Modern datasets often contain numerous interrelated variables that interact in complex and non-linear ways. Understanding such high-dimensional data is challenging because relationships between variables cannot easily be visualized or interpreted in their original form. Dimension reduction techniques address this problem by transforming high-dimensional data into lower-dimensional representations while preserving meaningful structural relationships.
This project applies a pure nonlinear dimension reduction technique, t-Distributed Stochastic Neighbor Embedding (t-SNE), to the Wine Quality dataset. Unlike linear techniques such as Principal Component Analysis (PCA), t-SNE preserves local neighborhood structure and captures complex, non-linear patterns within the data. The objective is to explore whether wines with similar physicochemical properties cluster together according to their quality ratings when projected into two dimensions.
In addition to structural visualization, this study incorporates Association Rule Mining to identify interpretable relationships between categorized physicochemical properties and wine quality scores.
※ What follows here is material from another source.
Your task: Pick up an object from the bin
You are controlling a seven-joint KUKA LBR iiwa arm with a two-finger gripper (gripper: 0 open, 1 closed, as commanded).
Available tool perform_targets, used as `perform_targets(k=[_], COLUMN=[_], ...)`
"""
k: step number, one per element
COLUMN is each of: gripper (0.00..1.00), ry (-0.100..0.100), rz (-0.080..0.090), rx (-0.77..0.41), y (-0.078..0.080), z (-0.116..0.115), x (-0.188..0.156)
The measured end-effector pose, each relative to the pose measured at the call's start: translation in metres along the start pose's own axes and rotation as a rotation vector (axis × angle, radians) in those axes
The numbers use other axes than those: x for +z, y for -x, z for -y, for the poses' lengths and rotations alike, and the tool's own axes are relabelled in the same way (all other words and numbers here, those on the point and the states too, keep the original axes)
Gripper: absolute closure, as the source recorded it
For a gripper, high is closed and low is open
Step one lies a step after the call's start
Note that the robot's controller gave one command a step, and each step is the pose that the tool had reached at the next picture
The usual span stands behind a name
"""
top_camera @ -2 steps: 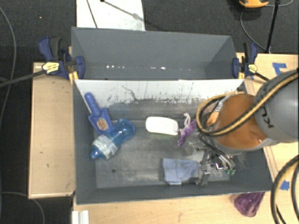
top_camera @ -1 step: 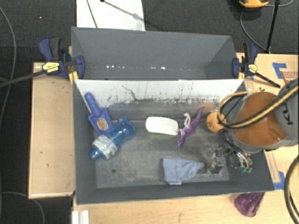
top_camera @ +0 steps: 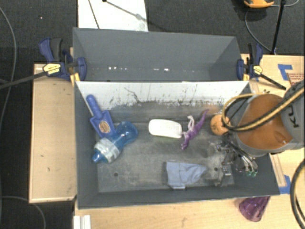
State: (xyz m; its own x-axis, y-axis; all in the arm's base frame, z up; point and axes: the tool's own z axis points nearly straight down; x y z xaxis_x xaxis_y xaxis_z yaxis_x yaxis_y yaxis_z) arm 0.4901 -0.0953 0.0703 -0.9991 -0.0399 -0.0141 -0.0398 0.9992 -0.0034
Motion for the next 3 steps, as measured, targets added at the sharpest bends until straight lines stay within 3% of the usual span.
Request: perform_targets(k=[1,2,3], gripper=[0.0,0.0,0.0], ry=[0.0,-0.002,0.003], rz=[0.0,-0.002,-0.001], rx=[-0.001,-0.048,-0.066], y=[0.0,-0.001,0.0], z=[0.0,-0.02,-0.053], x=[0.0,0.0,0.0])
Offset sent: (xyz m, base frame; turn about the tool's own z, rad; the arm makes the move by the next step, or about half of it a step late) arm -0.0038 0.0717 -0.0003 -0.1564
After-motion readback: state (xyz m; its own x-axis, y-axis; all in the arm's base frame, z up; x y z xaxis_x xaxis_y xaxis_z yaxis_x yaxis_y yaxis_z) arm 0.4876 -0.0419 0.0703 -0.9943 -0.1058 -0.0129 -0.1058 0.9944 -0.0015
While t-SNE reveals hidden geometric structure in the data, association rules provide explicit IF–THEN relationships that explain how combinations of chemical properties relate to specific quality outcomes.
By combining nonlinear dimension reduction with rule-based pattern discovery, this analysis provides both visual insight and interpretable knowledge about the relationship between chemical composition and perceived wine quality.
The Wine Quality dataset contains physicochemical measurements of red wine samples along with a quality score assigned by experts. The dataset includes 11 numeric features such as acidity, alcohol content, and pH, and a discrete quality rating ranging from 3 to 8.
This dataset is commonly used in machine learning and exploratory data analysis to study how chemical properties influence perceived wine quality.
wine <- read.csv(
"https://archive.ics.uci.edu/ml/machine-learning-databases/wine-quality/winequality-red.csv",
sep = ";"
)
# Separate features and quality
wine_features <- wine[, -ncol(wine)]
wine_quality <- wine$quality
# Scale numeric features
wine_scaled <- scale(wine_features)
# Identify and remove duplicate rows
unique_rows <- !duplicated(wine_scaled)
wine_unique <- wine_scaled[unique_rows, ]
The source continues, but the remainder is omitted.